Further, both the supported portion side fitting portion 40 and the connection surface side fitting portion 50 may be formed of the same material from the stainless steel, or may be formed of different materials. When the supported portion side fitting portion 40 and the connection surface side fitting portion 50 are formed of different materials, the supported portion side fitting portion 40 and the connection surface side fitting portion 50 can be formed of a material having conductivity different from stainless steel. As the material having conductivity of the supported portion side fitting portion 40 and the connection surface side fitting portion 50, for example, other metal such as copper or aluminum can be used. The material of the supported portion side fitting portion 40 and the connection surface side fitting portion 50 is not limited to these, and a material having conductivity such as conductive rubber can be used.

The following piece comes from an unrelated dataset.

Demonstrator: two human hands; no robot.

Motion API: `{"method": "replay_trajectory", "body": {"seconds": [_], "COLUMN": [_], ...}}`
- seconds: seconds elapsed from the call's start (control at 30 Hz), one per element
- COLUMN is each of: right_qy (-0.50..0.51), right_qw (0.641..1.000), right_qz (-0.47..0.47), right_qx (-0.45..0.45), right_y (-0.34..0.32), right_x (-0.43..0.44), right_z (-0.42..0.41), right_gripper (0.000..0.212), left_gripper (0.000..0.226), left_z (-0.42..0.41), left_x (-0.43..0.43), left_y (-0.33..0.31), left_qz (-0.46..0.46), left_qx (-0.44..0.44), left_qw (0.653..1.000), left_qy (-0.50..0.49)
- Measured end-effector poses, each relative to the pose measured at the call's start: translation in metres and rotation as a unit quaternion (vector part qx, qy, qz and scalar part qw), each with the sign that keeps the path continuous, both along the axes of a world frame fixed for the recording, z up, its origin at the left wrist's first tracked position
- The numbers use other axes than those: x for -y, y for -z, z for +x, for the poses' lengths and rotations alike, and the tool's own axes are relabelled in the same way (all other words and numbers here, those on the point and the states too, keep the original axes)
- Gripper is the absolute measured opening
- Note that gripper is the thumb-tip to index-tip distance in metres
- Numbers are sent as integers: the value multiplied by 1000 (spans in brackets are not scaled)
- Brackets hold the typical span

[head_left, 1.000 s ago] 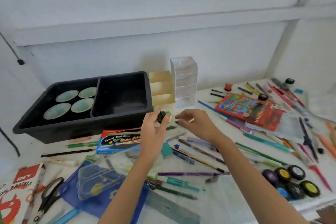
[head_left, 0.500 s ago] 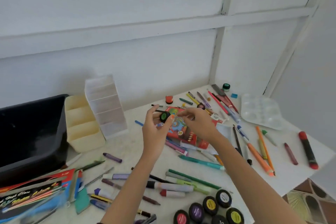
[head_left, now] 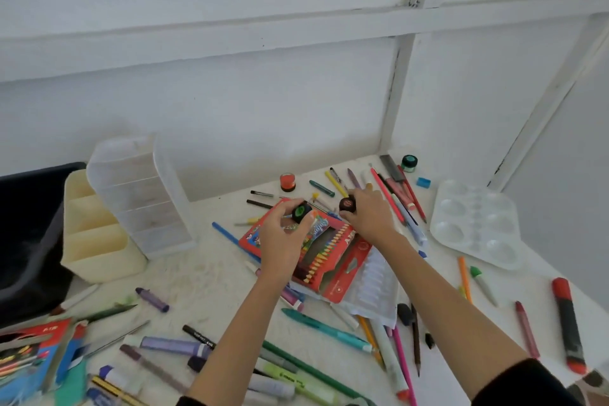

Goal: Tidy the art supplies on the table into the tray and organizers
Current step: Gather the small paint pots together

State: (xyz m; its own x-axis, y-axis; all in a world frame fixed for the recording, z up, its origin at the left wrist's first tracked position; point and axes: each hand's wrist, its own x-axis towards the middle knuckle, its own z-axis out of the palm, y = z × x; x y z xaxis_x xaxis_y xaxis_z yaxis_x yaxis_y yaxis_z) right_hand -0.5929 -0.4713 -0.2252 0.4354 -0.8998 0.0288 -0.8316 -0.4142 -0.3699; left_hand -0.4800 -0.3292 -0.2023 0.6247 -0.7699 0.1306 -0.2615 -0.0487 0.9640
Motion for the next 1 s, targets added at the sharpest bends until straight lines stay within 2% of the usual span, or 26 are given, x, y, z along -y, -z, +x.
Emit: {"method": "replay_trajectory", "body": {"seconds": [0.13, 0.2, 0.3, 0.4, 0.53, 0.7, 0.83, 1.0], "right_qy": [9, 24, 28, 5, -43, -111, -122, -152], "right_qw": [1000, 998, 990, 981, 964, 951, 943, 934], "right_qz": [-30, -36, -51, -71, -41, -12, 28, 36], "right_qx": [-3, 44, 125, 178, 260, 290, 310, 321], "right_y": [6, 5, -4, -18, -37, -43, -34, -17], "right_x": [7, 7, 0, -23, -72, -143, -201, -265], "right_z": [-1, -1, 2, 8, 18, 28, 27, 17], "right_gripper": [33, 33, 37, 35, 31, 26, 25, 25], "left_gripper": [29, 34, 24, 20, 24, 32, 29, 29], "left_z": [4, 8, 13, 15, 19, 22, 21, 12], "left_x": [0, -6, -18, -37, -70, -126, -179, -238], "left_y": [4, 4, 5, 2, -6, -11, -10, 2], "left_qz": [11, 8, -18, -33, -52, -45, -26, 1], "left_qx": [-5, -11, -11, -13, 0, 22, 29, 61], "left_qw": [999, 999, 998, 996, 995, 995, 995, 994], "left_qy": [-31, -43, -65, -82, -85, -91, -94, -95]}}
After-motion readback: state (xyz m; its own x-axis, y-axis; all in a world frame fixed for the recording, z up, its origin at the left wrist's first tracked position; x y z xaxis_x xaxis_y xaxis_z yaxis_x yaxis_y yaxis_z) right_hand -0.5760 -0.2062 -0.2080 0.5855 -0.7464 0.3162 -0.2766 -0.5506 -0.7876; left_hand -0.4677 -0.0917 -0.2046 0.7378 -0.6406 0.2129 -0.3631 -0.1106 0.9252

In addition, the case where the supported portion side fitting portion 40 and the connection surface side fitting portion 50 are fitted and fixed to the support member 10 by, for example, caulking or the like has been described. However, the present invention is not limited to this, and the supported portion side fitting portion 40 may be provided on the electrode member 20, the connection surface side fitting portion 50 may be provided on the support member 10, and the supported portion side fitting portion 40 and the connection surface side fitting portion 50 may be fixed to the support member 10 by fitting, for example, caulking or the like.

In addition, the case where only the embedded surface 43 of the supported portion side fitting portion base 41 is embedded in the supported surface 22 of the supported portion 21 has been described. However, the present invention is not limited to this, and the supported portion side fitting portion base 41 may be entirely embedded in the supported surface 22 of the supported portion 21. The connection surface-side fitting portion 50 may be provided by adhering the outer edge of the opposing surface 53 of the connection surface-side fitting portion 50 to the connection surface 12 of the support member 10 with an adhesive or the like at the center or substantially at the center of the connection surface 12 of the support member 10, or may be provided by partially embedding the connection surface 12 of the support member 10.

Description of the marks

1 … bioelectrode; 10 … support member; 11 … bearing surface; 12 … connecting surface; 13 … through holes; 20 … an electrode member; 21 … supported portion; 22 … supported surface; 23 … projection surface; 24 … electrode portions; 30 … snap-type connectors; 40 … supported part side fitting part; 41 … supported part side fitting part base part; 42 … projection surface; 43 … buried surface; 44 … fitting projection; a 45 … fitting part; 50 … connection surface side fitting part; 51 … connection surface side fitting part base part; 52 … concave; 53 … opposite faces; 54 … fits into the recess.